Operational constants
The validated findings — the part of this paper that rests on real data — are governed by a single source of truth, metric_contract.json. Four constants anchor the model; all carry stated uncertainty.
γ = 0.982. v2.1 stated γ ≈ 0.938 from the single steepest week; the 6-week mean was 0.958; the full 254-sort corpus recalibration gives the canonical γ = 0.982 ± 0.010 (Fri/Mon ratio 0.9297; $\gamma = 0.9297^{1/4}$). Each step widened the window — the full year is gentler than any short window. At γ = 0.982, $\hat{V}_\text{Fri}/V_\text{Mon} = 0.982^4 \approx 0.93$: Friday is not meaningfully light, so the old "Friday looks light — cut a head" advice (built on the stale steep γ) is operationally wrong and corrected here.

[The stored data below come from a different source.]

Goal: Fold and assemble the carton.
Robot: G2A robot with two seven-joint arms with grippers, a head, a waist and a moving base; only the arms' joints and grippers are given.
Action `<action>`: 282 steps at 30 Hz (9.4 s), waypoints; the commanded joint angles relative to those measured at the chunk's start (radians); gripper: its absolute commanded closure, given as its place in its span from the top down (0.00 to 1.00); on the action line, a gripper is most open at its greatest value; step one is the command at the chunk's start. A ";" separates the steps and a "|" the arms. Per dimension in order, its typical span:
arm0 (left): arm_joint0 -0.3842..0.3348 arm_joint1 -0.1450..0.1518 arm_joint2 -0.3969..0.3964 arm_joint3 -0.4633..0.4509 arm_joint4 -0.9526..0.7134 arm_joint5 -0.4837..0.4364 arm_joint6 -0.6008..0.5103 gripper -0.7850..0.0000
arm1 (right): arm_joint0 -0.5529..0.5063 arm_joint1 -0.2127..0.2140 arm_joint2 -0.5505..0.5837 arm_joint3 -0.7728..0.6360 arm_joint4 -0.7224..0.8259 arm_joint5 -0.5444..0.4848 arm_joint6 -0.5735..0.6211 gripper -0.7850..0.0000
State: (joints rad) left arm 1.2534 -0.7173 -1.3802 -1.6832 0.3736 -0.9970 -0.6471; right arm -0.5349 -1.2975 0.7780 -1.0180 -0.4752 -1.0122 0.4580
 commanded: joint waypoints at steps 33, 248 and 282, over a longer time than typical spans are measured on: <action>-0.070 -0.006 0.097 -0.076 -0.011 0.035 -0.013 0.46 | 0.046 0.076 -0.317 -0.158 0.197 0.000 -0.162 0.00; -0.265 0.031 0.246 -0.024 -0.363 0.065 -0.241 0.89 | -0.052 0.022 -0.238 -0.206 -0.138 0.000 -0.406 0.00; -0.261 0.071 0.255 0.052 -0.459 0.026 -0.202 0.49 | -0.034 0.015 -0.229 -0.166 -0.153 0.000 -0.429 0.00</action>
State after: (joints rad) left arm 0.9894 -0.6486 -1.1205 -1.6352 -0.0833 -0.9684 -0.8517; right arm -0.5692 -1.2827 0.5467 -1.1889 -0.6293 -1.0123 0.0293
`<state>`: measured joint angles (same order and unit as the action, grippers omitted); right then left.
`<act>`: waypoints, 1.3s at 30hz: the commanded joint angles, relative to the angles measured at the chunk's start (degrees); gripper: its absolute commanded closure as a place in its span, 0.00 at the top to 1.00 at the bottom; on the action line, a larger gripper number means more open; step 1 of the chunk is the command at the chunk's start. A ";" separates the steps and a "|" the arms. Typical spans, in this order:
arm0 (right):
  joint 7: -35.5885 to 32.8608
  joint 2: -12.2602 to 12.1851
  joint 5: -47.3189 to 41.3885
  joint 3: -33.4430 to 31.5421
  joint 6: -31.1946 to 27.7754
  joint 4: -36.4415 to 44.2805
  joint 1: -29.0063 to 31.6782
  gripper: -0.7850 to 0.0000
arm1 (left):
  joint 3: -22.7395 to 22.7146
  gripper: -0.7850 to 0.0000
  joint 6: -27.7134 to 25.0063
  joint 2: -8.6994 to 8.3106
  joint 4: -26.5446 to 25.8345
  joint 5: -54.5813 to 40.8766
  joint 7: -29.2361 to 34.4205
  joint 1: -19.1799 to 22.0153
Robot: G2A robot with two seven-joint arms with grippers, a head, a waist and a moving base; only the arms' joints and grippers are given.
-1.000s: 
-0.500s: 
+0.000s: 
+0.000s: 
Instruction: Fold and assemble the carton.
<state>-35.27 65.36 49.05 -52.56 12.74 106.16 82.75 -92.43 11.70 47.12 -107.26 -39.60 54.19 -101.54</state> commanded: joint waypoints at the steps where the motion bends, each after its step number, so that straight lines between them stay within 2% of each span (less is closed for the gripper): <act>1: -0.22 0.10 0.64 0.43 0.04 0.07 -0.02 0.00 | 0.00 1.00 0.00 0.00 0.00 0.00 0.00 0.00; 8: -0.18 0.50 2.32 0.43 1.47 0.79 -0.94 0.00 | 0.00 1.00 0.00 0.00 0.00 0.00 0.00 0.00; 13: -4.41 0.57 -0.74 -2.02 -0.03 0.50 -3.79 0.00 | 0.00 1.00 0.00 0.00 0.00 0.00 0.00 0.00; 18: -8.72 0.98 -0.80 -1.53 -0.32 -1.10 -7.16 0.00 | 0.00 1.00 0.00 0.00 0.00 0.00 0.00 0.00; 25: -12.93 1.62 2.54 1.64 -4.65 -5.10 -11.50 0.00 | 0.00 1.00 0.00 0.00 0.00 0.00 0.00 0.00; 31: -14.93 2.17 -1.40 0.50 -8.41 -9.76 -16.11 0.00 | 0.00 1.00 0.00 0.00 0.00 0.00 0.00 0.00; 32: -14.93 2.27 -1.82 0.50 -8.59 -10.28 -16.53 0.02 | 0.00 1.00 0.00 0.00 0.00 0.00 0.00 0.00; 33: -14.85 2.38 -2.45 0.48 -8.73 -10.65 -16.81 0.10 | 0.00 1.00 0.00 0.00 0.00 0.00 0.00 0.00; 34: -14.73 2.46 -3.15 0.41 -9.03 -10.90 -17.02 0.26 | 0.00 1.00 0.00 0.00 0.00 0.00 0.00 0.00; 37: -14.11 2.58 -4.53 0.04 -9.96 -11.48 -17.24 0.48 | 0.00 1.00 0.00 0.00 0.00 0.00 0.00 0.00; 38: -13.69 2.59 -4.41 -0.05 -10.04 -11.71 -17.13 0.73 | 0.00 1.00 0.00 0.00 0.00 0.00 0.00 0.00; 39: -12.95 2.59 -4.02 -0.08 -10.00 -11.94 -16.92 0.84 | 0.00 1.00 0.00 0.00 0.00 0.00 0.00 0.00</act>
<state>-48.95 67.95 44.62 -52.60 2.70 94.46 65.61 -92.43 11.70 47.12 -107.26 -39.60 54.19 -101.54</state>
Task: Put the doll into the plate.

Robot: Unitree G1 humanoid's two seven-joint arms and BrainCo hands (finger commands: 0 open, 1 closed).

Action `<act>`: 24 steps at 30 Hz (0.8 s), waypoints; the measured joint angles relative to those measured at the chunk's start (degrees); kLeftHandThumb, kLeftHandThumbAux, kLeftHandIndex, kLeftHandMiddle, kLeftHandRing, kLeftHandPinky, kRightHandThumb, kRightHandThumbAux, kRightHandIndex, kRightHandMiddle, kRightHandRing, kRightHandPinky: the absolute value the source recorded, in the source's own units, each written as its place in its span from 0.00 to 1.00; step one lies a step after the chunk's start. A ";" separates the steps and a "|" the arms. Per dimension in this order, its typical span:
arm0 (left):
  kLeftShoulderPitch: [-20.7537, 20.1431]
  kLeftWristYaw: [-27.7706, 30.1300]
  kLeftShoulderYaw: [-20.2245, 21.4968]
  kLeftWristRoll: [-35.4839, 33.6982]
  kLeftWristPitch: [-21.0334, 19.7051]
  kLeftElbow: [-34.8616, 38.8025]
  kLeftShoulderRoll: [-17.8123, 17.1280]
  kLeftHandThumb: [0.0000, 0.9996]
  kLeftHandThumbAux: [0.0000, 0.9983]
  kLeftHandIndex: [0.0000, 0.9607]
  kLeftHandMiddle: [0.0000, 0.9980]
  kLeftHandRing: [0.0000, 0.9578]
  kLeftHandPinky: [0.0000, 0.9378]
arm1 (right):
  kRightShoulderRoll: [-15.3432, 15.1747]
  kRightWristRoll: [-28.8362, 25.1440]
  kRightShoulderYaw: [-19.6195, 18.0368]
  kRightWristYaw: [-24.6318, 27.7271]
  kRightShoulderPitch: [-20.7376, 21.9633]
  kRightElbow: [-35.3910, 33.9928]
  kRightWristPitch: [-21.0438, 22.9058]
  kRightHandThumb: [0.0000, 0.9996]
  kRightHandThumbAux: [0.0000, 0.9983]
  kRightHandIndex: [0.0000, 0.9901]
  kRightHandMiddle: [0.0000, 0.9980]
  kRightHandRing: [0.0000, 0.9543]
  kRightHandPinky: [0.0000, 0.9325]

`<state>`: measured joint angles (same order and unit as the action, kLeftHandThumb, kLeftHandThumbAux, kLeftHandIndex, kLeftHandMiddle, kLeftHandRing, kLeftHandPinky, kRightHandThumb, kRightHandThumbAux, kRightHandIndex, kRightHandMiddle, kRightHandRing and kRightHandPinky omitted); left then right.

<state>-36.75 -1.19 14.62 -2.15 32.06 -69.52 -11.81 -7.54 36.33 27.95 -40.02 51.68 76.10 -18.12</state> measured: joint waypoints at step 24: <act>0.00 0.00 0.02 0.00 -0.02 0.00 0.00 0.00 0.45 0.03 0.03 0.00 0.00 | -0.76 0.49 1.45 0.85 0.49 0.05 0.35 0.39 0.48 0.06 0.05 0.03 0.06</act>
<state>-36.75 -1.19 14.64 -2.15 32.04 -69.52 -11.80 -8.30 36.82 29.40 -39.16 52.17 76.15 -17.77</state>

κ as a DOW vector. The Zone 9-12 share (coordinator's Zone 3 = PD-9…PD-12) is not a flat invariant. On the SEAS basis it runs Mon 0.413 · Tue 0.403 · Wed 0.374 · Thu 0.357 · Fri 0.322 (full-year mean 0.368 ± 0.014). The iGate basis sits ≈0.04–0.06 lower at every phase (≈0.31–0.33 — this is what the historical "0.311" measured on a 5-sort window). The two bases differ by the CCHIL → PD-09 attribution rule — SEAS bundles all CCHIL volume onto the PD-09 row while iGate distributes by physical scanner location — not by phase scope; that mechanism is stated as a hypothesis still pending the closing arithmetic. The ≈9 pp Mon→Fri swing means zone-share forecasts must use the DOW value, not a flat constant.
Rigor & open problems
v3.0 reconciles the audited canonical head, the κ DOW-vector revision, and the DeepSeek revision (which first renamed twin → shadow) into one authoritative head, under a conservative theorem-handling decision: unproven flagship claims are retracted or demoted with a one-line reason, not re-proven; the unbuilt model is re-framed, not built.
What changed: the ~300-dim EKF was relabeled a proposed architecture and every invented performance number was removed (the migration-table RMSE-reduction percentages, the "value of each new sensor stream" quantification, all implied per-sensor RMSE deltas). The "missing sensors" unfalsifiability deflection was deleted — the old closing line ("the gap is not a gap in understanding, it is a gap in sensor coverage; the understanding is already complete") is replaced by a falsifiable target: the model earns the name "validated" only if an instantiated filter, on held-out sorts it was not fit to, beats the current DOP single-point projection by a pre-registered margin with reported error bars. Theorem 8.1 (EKF marginalization) was retracted — marginalizing latent states out of a coupled nonlinear EKF does not in general yield a Kalman filter on the sub-block with merely inflated $Q$, and the old "proof" defined its own noise term as itself; it survives only as Conjecture 8.1 under explicit, unverified hypotheses with no derivation attempted. The N=2–3 autoresearch appendix was excised in full; mislabeled "theorems" (volume forecast, delay cascade, effective PPH, LIB decay, the ∂SQS/∂λ threshold) were demoted to definitions / identities / observations; constants were pinned to metric_contract.json.
Honestly disclosed limits, carried forward: the proposed EKF has no instantiation — either a minimal filter is built and validated on held-out sorts, or the model remains a design proposal, and this paper takes the latter, honest stance. The CCHIL level-shift mechanism is a hypothesis (the redistribute-on-same-sorts arithmetic has not been performed; the two bases were measured on different corpora/periods). The §5.3 jam-hazard parameters and the Weibull duration form are unestimated placeholders. The heat-degradation slope is an office-cognitive-work figure flagged for domain transfer. The session-log dates are placeholders pending a true collection log.
metric_contract.json (γ = 0.982; κ_Z3 DOW-vector on SEAS basis; ρ = 0.509; Π_SOR ≈ 120.3, c = 1/Π). This is an internal operations-research and career brief, not a peer-reviewed paper.